■ Exercise aim:
An exact reproduction of the entries is needed. Keep all pictures out of it.

Stored dataset items:
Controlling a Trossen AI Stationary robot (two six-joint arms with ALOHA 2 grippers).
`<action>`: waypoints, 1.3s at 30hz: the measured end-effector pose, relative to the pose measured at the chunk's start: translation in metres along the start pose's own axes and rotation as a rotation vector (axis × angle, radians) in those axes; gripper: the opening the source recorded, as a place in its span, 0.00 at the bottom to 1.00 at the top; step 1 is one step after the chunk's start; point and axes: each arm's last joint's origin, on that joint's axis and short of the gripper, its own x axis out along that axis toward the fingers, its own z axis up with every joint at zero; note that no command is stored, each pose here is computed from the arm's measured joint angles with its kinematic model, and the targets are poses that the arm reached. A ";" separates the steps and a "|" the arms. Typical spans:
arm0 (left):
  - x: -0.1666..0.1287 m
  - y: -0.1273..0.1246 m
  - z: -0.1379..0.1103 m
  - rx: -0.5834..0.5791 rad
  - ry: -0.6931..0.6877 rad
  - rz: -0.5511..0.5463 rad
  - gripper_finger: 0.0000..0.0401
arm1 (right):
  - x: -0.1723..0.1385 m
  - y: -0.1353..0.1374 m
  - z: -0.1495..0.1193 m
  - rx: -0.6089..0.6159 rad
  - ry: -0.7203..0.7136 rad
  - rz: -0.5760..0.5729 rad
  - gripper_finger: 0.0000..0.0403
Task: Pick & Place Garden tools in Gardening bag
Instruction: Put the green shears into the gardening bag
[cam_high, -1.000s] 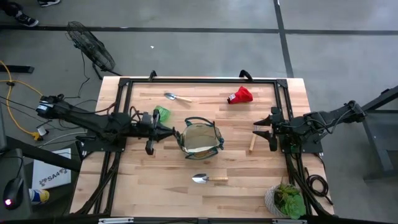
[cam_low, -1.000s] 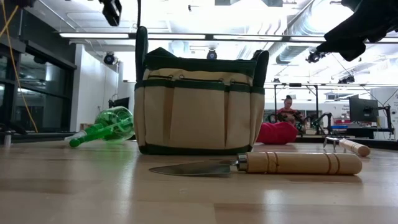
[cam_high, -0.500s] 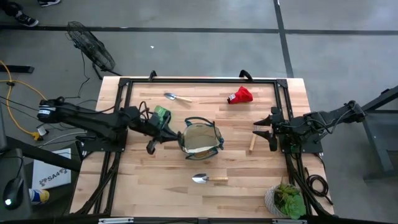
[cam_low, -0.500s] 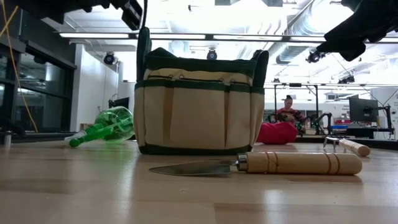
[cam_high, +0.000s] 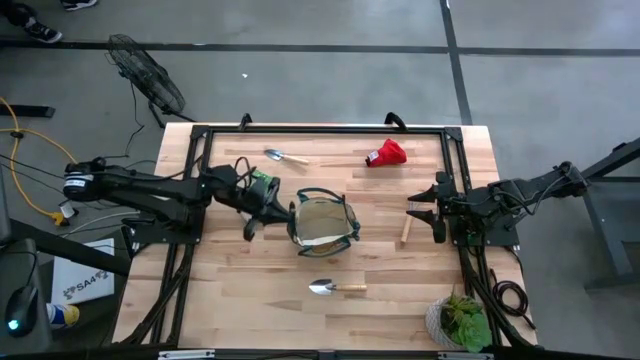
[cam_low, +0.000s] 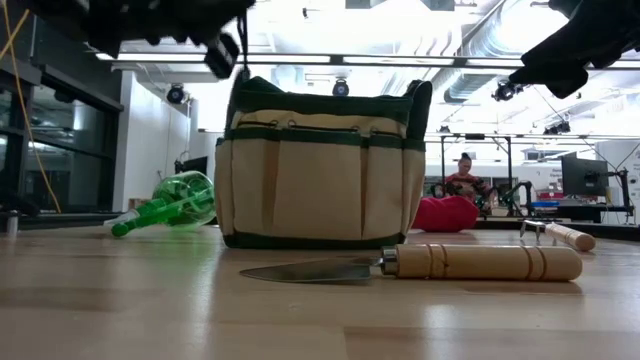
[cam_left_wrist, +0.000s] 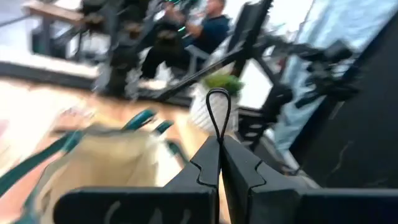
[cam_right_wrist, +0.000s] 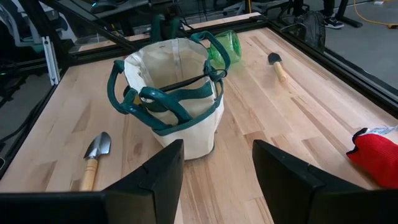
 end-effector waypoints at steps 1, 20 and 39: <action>-0.001 0.002 -0.001 -0.012 0.015 0.018 0.00 | 0.000 0.000 0.000 0.000 0.000 0.000 0.45; -0.001 -0.001 -0.015 -0.121 0.192 -0.129 0.00 | 0.000 0.000 0.000 0.000 0.000 0.000 0.45; -0.001 0.001 -0.015 -0.164 0.169 -0.044 0.17 | 0.000 0.000 0.000 0.000 0.000 0.000 0.45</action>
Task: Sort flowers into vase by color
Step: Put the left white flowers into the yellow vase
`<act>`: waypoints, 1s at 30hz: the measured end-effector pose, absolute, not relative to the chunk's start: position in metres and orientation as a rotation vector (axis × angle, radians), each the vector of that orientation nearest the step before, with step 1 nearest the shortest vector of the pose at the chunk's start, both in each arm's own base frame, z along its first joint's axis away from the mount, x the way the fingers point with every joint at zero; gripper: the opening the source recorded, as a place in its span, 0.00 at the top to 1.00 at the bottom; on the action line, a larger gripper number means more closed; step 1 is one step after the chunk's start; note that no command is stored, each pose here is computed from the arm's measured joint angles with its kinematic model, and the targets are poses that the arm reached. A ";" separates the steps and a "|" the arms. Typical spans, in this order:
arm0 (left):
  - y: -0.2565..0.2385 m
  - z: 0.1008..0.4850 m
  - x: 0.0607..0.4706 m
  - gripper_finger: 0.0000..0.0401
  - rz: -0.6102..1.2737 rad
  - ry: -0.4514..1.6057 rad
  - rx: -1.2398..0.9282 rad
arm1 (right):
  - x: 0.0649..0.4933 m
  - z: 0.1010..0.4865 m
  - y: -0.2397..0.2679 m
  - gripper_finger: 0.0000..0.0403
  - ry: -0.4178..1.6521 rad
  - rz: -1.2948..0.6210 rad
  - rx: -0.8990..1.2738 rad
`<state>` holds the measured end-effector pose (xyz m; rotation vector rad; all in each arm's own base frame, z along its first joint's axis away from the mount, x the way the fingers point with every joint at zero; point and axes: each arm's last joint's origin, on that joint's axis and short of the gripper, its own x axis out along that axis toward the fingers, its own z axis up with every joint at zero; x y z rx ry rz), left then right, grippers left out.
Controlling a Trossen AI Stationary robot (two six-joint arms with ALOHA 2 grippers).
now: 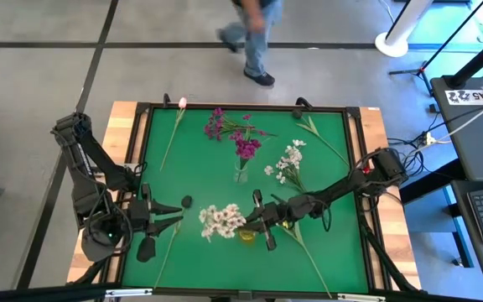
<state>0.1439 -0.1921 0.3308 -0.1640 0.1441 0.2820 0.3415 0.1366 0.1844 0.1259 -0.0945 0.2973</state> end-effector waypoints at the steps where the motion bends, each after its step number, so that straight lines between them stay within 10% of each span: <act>1: -0.192 0.331 0.144 0.78 0.282 0.144 -0.164 | 0.342 0.185 0.134 0.96 -0.106 0.292 0.128; 30: -0.192 0.331 0.144 0.78 0.282 0.144 -0.165 | 0.361 0.189 0.125 0.96 -0.172 0.277 0.115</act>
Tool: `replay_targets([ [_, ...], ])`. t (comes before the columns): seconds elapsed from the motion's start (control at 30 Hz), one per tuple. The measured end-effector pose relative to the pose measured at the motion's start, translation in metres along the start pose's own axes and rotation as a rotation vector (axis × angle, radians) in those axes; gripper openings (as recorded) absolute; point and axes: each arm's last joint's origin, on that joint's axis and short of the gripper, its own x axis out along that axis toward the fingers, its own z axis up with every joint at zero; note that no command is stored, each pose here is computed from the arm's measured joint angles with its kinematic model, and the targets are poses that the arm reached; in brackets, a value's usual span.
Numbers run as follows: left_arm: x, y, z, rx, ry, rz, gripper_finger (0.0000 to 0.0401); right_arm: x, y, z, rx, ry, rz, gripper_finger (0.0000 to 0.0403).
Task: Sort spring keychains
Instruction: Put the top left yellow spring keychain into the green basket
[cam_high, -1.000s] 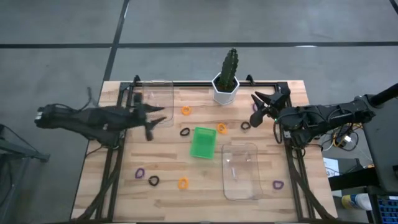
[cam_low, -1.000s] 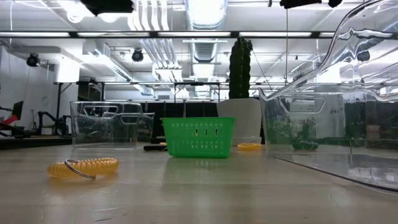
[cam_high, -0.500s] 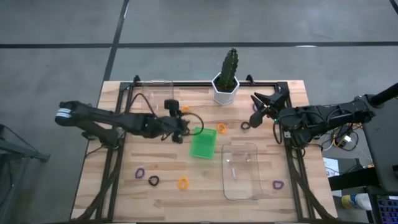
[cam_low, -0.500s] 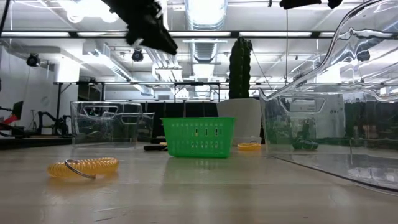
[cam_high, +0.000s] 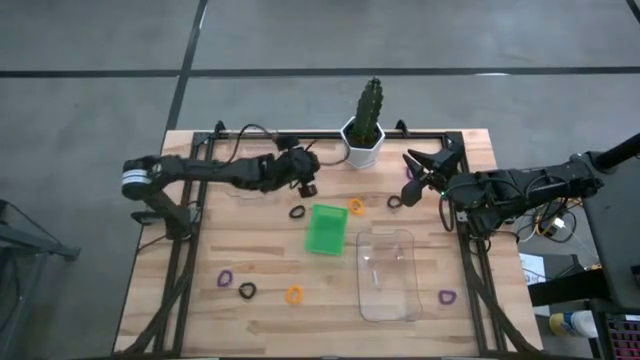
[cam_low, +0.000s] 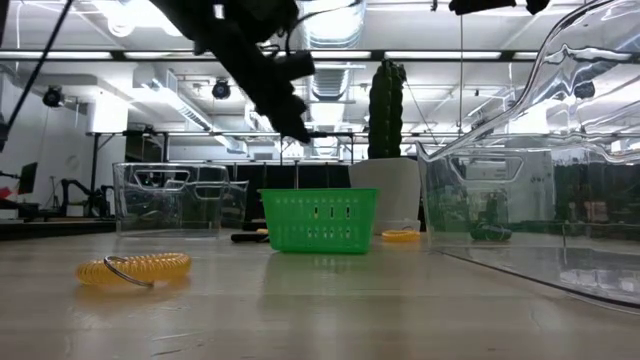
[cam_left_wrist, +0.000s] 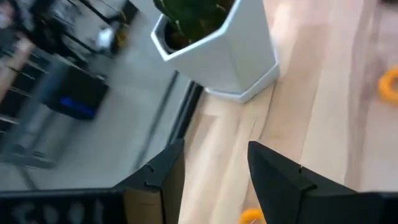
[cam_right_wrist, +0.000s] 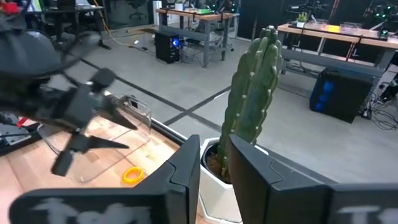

■ Task answer:
Controlling a Trossen AI Stationary robot (two six-joint arms with ALOHA 2 grippers).
`<action>`: waypoints, 1.3s at 30hz: the measured end-effector pose, relative to the pose measured at the chunk's start: translation in metres along the start pose's own axes and rotation as a rotation vector (axis × angle, radians) in those axes; gripper: the opening the source recorded, as a place in its span, 0.00 at the bottom to 1.00 at the top; step 1 is one step after the chunk's start; point and axes: each arm's last joint's origin, on that joint's axis and short of the gripper, its own x axis out along that axis toward the fingers, its own z axis up with every joint at zero; note that no command is stored, each pose here is computed from the arm's measured joint angles with its kinematic model, and the targets are poses that the arm reached. A ";" separates the steps and a "|" the arms. Typical spans:
arm0 (left):
  - x: -0.1666..0.1287 m
  - y: -0.1273..0.1246 m
  - z: -0.1379..0.1103 m
  - rx: -0.5834..0.5791 rad
  - ry: -0.6931..0.6877 rad
  - rz: -0.5511..0.5463 rad
  - gripper_finger: 0.0000..0.0401
arm1 (right):
  - x: -0.1723..0.1385 m
  - y: -0.1353..0.1374 m
  - z: -0.1495..0.1193 m
  - rx: -0.6089..0.6159 rad
  - ry: -0.7203..0.7136 rad
  - rz: -0.5760..0.5729 rad
  - gripper_finger: 0.0000..0.0403
Task: Pick & Place Garden tools in Gardening bag
Instruction: Put the green shears into the gardening bag
[cam_high, -1.000s] 
[cam_low, -1.000s] 
[cam_high, -0.500s] 
[cam_low, -0.500s] 
[cam_high, +0.000s] 
[cam_low, +0.000s] 
[cam_left_wrist, +0.000s] 
[cam_right_wrist, +0.000s] 
 end-effector waypoints at steps 1, 20 and 39: <action>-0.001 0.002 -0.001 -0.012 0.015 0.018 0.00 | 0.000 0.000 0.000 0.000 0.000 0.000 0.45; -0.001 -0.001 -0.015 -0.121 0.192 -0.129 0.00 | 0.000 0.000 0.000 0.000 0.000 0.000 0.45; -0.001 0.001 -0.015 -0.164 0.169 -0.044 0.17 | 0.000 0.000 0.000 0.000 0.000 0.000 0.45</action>
Task: Sort flowers into vase by color
Step: Put the left white flowers into the yellow vase
`<act>`: waypoints, 1s at 30hz: the measured end-effector pose, absolute, not relative to the chunk's start: position in metres and orientation as a rotation vector (axis × angle, radians), each the vector of that orientation nearest the step before, with step 1 nearest the shortest vector of the pose at the chunk's start, both in each arm's own base frame, z along its first joint's axis away from the mount, x the way the fingers point with every joint at zero; gripper: the opening the source recorded, as a place in its span, 0.00 at the top to 1.00 at the bottom; on the action line, a larger gripper number means more closed; step 1 is one step after the chunk's start; note that no command is stored, each pose here is computed from the arm's measured joint angles with its kinematic model, and the targets are poses that the arm reached. A ";" separates the steps and a "|" the arms. Typical spans, in this order:
arm0 (left):
  - y: -0.2565..0.2385 m
  - z: 0.1008..0.4850 m
  - x: 0.0607..0.4706 m
  - gripper_finger: 0.0000..0.0401
  - rz: -0.6102..1.2737 rad
  - ry: -0.4514..1.6057 rad
  - rx: -1.2398..0.9282 rad
arm1 (right):
  - x: 0.0649..0.4933 m
  - z: 0.1010..0.4865 m
  - y: -0.2397..0.2679 m
  - gripper_finger: 0.0000..0.0403
  - ry: -0.4178..1.6521 rad
  - rz: -1.2948..0.6210 rad
  - rx: -0.8990..1.2738 rad
`<state>` holds the measured end-effector pose (xyz m; rotation vector rad; all in each arm's own base frame, z along its first joint's axis away from the mount, x the way the fingers point with every joint at zero; point and axes: each arm's last joint's origin, on that joint's axis and short of the gripper, its own x axis out along that axis toward the fingers, its own z axis up with every joint at zero; x y z rx ry rz), left then right, grippers left out.
Controlling a Trossen AI Stationary robot (two six-joint arms with ALOHA 2 grippers).
now: 
<state>0.1439 -0.1921 0.3308 -0.1640 0.1441 0.2820 0.3415 0.1366 0.1844 0.1259 -0.0945 0.2973</state> end-effector waypoints at the steps where the motion bends, each after its step number, so that straight lines between them stay within 10% of each span: <act>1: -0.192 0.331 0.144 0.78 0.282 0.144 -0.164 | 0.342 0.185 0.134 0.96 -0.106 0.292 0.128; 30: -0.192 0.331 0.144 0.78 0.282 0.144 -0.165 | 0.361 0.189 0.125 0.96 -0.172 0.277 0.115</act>
Tool: `replay_targets([ [_, ...], ])`. t (comes before the columns): seconds elapsed from the motion's start (control at 30 Hz), one per tuple. The measured end-effector pose relative to the pose measured at the motion's start, translation in metres along the start pose's own axes and rotation as a rotation vector (axis × angle, radians) in those axes; gripper openings (as recorded) absolute; point and axes: each arm's last joint's origin, on that joint's axis and short of the gripper, its own x axis out along that axis toward the fingers, its own z axis up with every joint at zero; note that no command is stored, each pose here is computed from the arm's measured joint angles with its kinematic model, and the targets are poses that the arm reached; in brackets, a value's usual span.
Numbers run as follows: left_arm: x, y, z, rx, ry, rz, gripper_finger (0.0000 to 0.0401); right_arm: x, y, z, rx, ry, rz, gripper_finger (0.0000 to 0.0403).
Task: Sort spring keychains
Instruction: Put the top left yellow spring keychain into the green basket
[cam_high, -1.000s] 
[cam_low, -1.000s] 
[cam_high, -0.500s] 
[cam_low, -0.500s] 
[cam_high, +0.000s] 
[cam_low, +0.000s] 
[cam_left_wrist, +0.000s] 
[cam_right_wrist, +0.000s] 

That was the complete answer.